## PROBLEM
Pick every line from the data below that contains the string "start" and copy it.

## SOURCE MATERIAL
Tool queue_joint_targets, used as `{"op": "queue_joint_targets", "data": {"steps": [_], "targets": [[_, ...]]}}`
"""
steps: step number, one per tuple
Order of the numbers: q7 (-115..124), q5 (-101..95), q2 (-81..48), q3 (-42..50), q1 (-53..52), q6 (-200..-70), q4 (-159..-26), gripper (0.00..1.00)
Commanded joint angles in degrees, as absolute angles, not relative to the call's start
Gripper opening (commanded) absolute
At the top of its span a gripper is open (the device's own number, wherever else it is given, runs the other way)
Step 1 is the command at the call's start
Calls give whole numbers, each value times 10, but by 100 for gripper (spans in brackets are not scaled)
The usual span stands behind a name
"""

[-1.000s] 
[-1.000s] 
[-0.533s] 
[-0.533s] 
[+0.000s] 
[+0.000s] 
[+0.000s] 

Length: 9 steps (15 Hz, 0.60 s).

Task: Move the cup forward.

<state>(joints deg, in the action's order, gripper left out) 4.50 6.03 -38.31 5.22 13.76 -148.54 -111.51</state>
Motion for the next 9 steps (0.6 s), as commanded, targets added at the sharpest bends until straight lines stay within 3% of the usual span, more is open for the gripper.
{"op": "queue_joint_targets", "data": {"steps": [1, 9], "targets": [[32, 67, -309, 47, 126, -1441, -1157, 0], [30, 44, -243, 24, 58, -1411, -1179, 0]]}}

## ANSWER SECTION
Commanded joint angles in degrees, as absolute angles, not relative to the call's start
Step 1 is the command at the call's start

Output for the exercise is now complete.